The UNECA (United Nations Economic Commission for Africa) supported the developing, reviewing, publishing, and launching of the Kenya National AfCFTA Implementation Strategy.
“The ECA is privileged to partner with the Kenya Government in implementing measures that will foster increased and efficient trade amongst African countries under the AfCFTA and the negotiation agenda,” Dr Kiringi said.
The United Nations, “ECA views the AfCFTA as a vehicle for achieving the UN 2030 Agenda, in particular; decent work and economic growth (Goal 8), promotion of industry (Goal 9), food security (Goal 2), affordable access to health services (Goal 3), and better finance its own development by reducing reliance on external resources (Goal 17)”.
Objectives of the strategy
This new strategy seeks to increase GDP, overall exports, and Kenya’s exports to all the African sub-regions; increase production and consumption of locally produced goods and services, increase the size and scope of the manufacturing sector and other value-added exports. It is also meant to develop and strengthen regional value chains; boost Kenyan exports to Africa outside of the EAC and Comesa-Free Trade Agreement (FTA); and boost trade in services exports.

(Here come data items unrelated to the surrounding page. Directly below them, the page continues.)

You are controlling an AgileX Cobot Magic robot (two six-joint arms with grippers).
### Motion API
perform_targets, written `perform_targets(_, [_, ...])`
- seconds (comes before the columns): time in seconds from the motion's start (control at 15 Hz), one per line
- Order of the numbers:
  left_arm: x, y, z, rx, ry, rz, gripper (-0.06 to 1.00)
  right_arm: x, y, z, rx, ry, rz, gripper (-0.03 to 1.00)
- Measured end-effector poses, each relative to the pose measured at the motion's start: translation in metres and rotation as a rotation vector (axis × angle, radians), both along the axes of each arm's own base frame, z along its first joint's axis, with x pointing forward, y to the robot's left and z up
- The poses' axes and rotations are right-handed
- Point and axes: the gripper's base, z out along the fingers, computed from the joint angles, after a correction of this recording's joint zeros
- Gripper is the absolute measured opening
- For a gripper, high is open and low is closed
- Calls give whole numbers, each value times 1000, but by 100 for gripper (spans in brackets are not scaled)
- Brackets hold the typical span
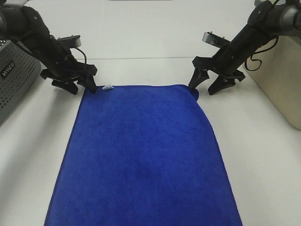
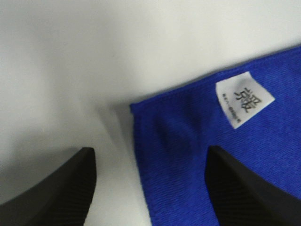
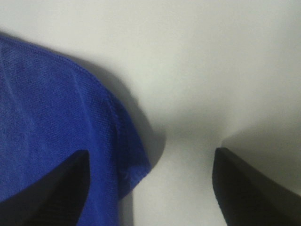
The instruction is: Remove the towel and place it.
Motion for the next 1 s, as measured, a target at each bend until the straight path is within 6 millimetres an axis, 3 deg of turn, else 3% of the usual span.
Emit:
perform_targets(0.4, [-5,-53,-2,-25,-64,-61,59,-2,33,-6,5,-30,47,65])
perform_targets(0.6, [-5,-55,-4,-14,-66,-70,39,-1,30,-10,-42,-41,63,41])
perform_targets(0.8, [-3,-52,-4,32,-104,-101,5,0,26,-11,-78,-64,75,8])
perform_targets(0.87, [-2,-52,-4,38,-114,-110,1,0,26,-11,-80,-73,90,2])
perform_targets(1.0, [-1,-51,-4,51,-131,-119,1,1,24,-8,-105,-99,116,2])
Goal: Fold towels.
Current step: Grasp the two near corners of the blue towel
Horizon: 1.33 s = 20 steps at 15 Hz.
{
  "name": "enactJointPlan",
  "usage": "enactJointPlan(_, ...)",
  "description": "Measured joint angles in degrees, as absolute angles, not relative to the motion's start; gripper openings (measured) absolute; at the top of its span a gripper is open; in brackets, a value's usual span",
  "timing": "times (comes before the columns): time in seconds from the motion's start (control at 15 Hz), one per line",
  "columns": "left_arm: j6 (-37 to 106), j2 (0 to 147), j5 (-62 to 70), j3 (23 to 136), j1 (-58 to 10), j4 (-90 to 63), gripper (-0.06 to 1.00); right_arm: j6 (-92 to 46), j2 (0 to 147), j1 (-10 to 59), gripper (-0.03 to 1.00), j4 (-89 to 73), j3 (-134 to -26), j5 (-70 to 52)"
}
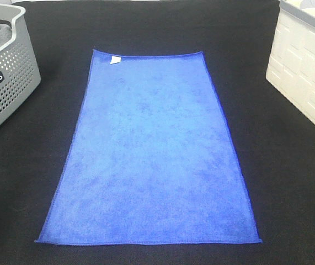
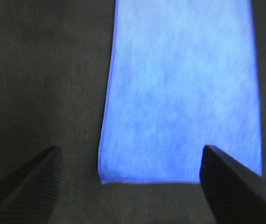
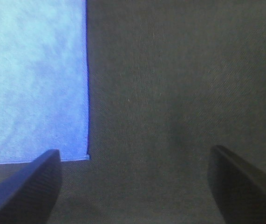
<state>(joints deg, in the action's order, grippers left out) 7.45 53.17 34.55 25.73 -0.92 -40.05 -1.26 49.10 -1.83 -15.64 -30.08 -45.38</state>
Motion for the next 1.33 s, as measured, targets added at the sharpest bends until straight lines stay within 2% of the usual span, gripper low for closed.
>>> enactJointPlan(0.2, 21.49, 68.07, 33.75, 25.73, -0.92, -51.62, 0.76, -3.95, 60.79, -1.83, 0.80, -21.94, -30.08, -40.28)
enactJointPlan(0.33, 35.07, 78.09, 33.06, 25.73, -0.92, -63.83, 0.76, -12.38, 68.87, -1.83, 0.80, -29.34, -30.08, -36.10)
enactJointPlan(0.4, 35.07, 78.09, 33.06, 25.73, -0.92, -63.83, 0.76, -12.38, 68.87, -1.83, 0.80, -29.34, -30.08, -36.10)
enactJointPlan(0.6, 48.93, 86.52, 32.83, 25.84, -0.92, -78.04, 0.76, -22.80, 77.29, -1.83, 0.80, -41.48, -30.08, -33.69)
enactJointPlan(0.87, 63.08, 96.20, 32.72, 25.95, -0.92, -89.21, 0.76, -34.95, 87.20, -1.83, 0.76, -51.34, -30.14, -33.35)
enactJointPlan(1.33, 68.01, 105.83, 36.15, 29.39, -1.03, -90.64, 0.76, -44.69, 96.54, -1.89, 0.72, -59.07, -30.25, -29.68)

Priorities in the strategy
It identifies priority export products and sectors for both goods and services, which include agriculture; livestock and fisheries; manufacturing; handicrafts; mining; and oil and gas.
Priority export sectors under services trade include business and professional services such as tourism; education; health; financial services; ICT; cultural and sports services; and transport and logistics.